Your goal: Among the lines below, restate word for word only those from the line with "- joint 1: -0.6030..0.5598" through the line with "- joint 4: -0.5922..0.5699", with both end lines kept.

[Given information]

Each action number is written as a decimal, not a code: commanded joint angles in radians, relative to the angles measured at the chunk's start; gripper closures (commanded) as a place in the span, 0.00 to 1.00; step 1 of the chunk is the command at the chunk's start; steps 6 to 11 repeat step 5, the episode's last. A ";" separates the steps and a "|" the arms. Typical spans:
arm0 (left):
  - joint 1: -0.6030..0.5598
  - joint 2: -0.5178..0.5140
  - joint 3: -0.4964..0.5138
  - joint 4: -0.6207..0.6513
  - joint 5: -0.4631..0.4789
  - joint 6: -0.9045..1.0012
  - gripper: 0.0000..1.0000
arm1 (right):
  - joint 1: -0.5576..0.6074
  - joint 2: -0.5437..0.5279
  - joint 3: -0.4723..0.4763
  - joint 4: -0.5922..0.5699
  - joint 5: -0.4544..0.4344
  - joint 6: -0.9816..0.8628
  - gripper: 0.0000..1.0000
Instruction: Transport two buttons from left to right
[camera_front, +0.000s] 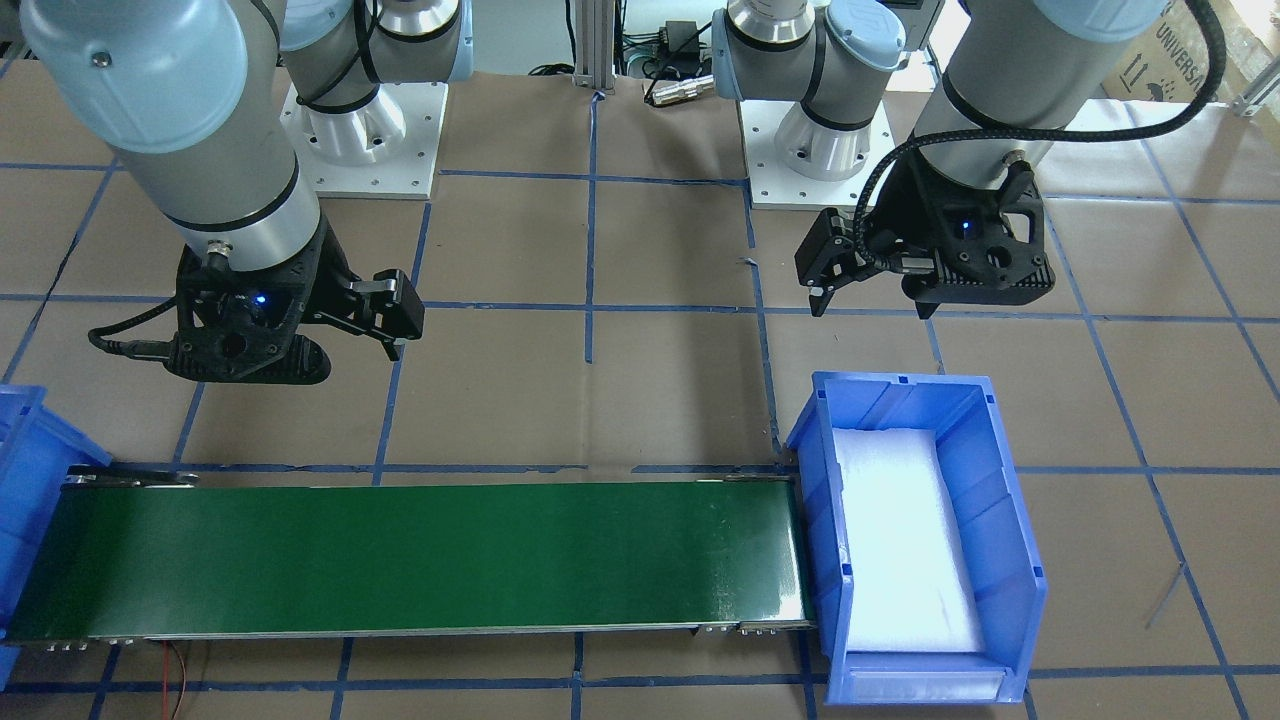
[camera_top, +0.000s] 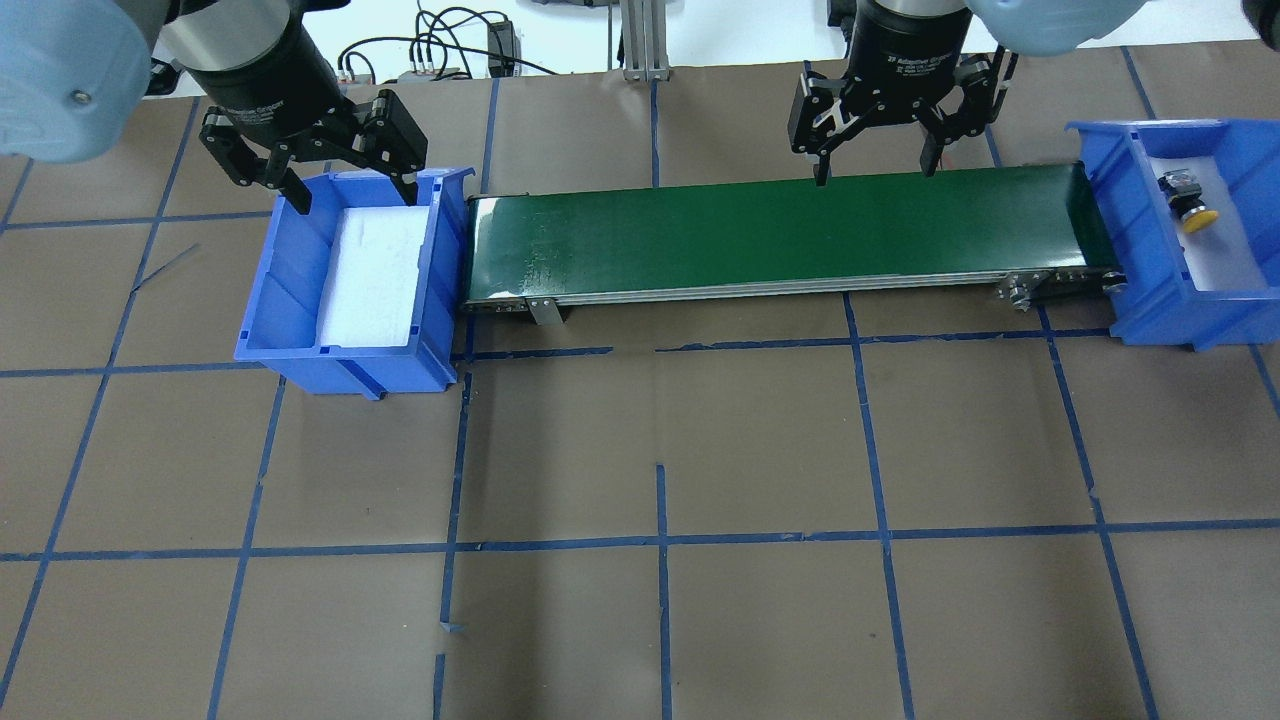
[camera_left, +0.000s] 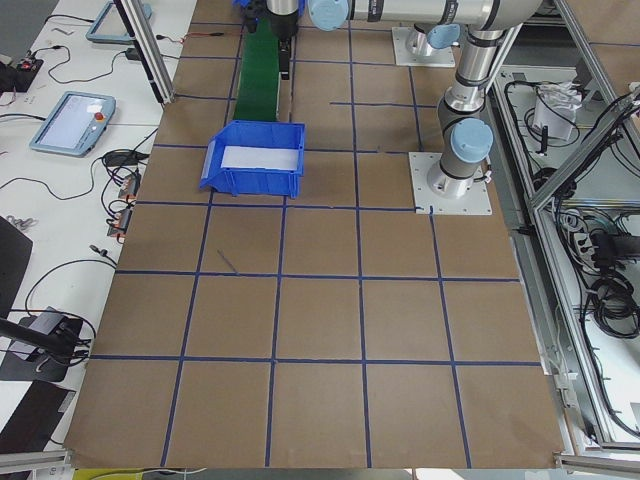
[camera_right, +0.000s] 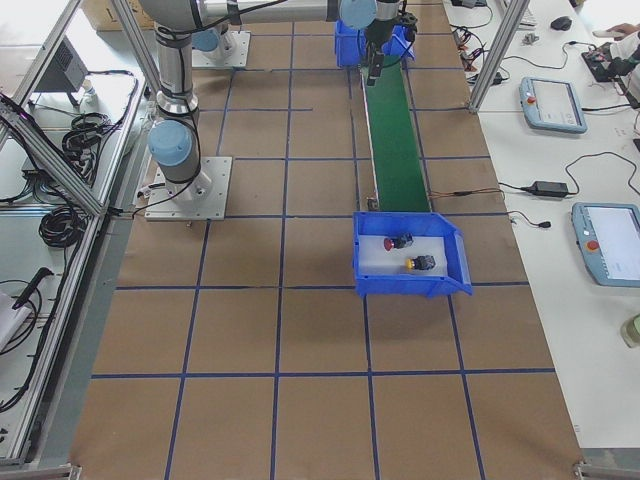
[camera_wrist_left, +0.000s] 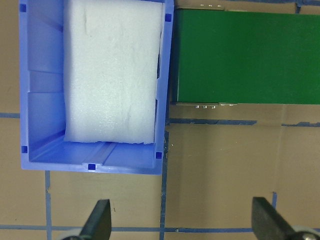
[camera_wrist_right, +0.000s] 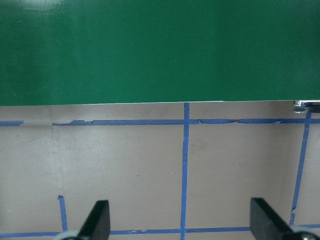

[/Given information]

Result of this exercise:
  - joint 1: -0.6030..0.5598
  - joint 2: -0.5178..0.5140
  - joint 3: -0.4964..0.5138
  - joint 4: -0.6207..0.6513
  - joint 5: -0.4631..0.4789
  - joint 6: -0.9045..1.0012
  - gripper: 0.0000..1.0000
arm1 (right):
  - joint 1: -0.5576..0.6074
  - joint 2: -0.5437..0.5279
  - joint 3: -0.4723..0.4763
  - joint 4: -0.5922..0.5699

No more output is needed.